_Activity_.
Extract all lines from the data beneath that include the word "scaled".
Supplied data: Begin
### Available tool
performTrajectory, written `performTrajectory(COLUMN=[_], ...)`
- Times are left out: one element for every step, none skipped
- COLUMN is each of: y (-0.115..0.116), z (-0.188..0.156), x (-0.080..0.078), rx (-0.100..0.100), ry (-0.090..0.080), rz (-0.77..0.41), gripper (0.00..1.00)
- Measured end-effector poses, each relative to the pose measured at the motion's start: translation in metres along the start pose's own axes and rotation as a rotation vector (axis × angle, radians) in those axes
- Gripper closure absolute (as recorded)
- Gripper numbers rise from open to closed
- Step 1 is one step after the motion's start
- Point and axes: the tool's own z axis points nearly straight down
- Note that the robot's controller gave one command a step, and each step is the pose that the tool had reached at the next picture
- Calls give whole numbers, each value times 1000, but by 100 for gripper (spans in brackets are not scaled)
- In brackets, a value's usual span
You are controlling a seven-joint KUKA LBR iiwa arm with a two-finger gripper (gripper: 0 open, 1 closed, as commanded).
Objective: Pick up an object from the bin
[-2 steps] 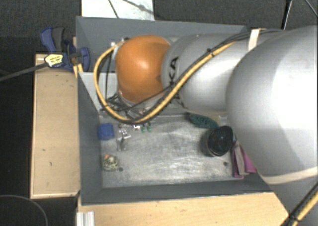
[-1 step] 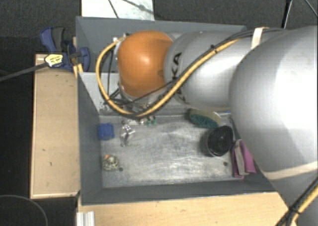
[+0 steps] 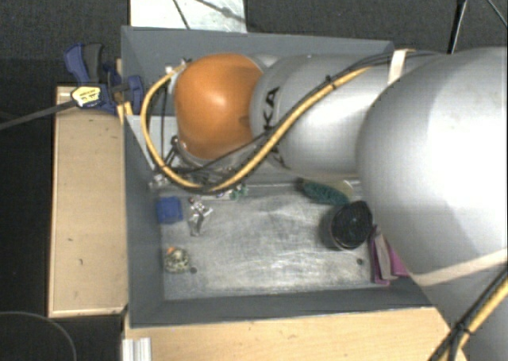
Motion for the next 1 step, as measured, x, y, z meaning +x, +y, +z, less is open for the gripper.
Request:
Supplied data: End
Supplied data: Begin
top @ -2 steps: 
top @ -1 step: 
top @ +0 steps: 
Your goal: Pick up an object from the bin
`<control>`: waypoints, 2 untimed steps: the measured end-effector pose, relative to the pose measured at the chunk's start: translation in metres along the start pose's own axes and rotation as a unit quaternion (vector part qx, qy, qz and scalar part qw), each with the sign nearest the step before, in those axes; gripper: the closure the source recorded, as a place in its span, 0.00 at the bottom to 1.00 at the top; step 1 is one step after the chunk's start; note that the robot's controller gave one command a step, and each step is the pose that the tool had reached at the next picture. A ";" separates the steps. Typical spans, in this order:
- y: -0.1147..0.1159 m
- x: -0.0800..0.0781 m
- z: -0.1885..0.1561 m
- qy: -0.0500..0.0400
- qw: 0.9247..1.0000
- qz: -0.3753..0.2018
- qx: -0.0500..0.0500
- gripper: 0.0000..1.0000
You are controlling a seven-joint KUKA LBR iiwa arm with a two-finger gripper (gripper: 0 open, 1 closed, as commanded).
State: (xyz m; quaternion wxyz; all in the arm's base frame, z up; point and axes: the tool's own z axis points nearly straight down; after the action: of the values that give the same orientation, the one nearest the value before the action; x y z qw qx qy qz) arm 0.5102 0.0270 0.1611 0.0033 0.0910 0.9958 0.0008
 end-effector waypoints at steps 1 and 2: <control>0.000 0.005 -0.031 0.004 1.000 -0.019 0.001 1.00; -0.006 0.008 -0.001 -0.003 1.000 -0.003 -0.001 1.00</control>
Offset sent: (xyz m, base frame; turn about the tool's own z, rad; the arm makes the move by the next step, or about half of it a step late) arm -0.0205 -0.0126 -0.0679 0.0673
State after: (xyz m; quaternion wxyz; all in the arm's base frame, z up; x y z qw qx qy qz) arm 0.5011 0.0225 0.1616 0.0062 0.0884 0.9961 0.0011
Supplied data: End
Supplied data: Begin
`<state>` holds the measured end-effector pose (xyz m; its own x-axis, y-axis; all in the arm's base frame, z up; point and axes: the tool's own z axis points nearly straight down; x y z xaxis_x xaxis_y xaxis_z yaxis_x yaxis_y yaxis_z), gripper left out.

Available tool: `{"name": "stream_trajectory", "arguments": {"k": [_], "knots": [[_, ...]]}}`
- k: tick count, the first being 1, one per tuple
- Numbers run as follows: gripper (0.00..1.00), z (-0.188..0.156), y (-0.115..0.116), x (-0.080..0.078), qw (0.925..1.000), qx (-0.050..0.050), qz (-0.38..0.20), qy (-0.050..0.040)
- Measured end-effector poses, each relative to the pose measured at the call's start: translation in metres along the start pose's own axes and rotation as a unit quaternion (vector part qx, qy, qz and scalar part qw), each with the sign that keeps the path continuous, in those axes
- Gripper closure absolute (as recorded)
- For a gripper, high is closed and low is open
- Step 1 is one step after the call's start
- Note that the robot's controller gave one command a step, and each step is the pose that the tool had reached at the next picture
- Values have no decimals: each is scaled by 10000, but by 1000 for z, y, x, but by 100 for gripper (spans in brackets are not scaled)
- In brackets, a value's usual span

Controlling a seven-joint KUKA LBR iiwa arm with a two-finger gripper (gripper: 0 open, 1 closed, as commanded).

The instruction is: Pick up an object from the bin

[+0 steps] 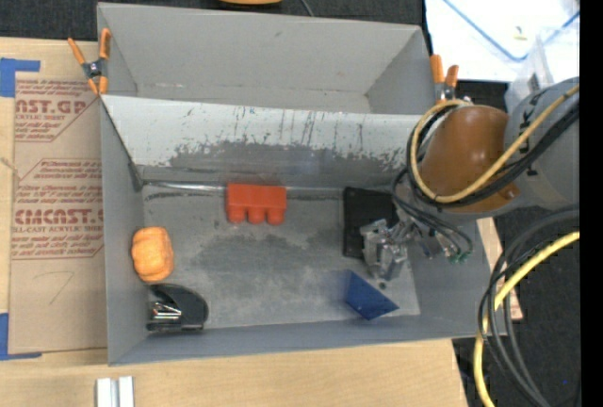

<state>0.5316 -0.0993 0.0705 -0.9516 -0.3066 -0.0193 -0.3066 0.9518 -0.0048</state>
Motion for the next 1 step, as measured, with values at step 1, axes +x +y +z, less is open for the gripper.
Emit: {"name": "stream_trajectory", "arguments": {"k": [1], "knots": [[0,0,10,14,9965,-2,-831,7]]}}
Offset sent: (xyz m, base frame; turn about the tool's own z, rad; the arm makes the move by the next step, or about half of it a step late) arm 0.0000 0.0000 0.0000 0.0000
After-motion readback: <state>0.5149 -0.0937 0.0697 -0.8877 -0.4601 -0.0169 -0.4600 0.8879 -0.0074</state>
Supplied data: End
_Problem solution_.
- Calls give whole numbers, each value times 1000, but by 100 for gripper (spans in brackets are not scaled)
- Values have no decimals: each is scaled by 10000, but by 1000 for z, y, x, but by 100 for gripper (spans in brackets are not scaled)

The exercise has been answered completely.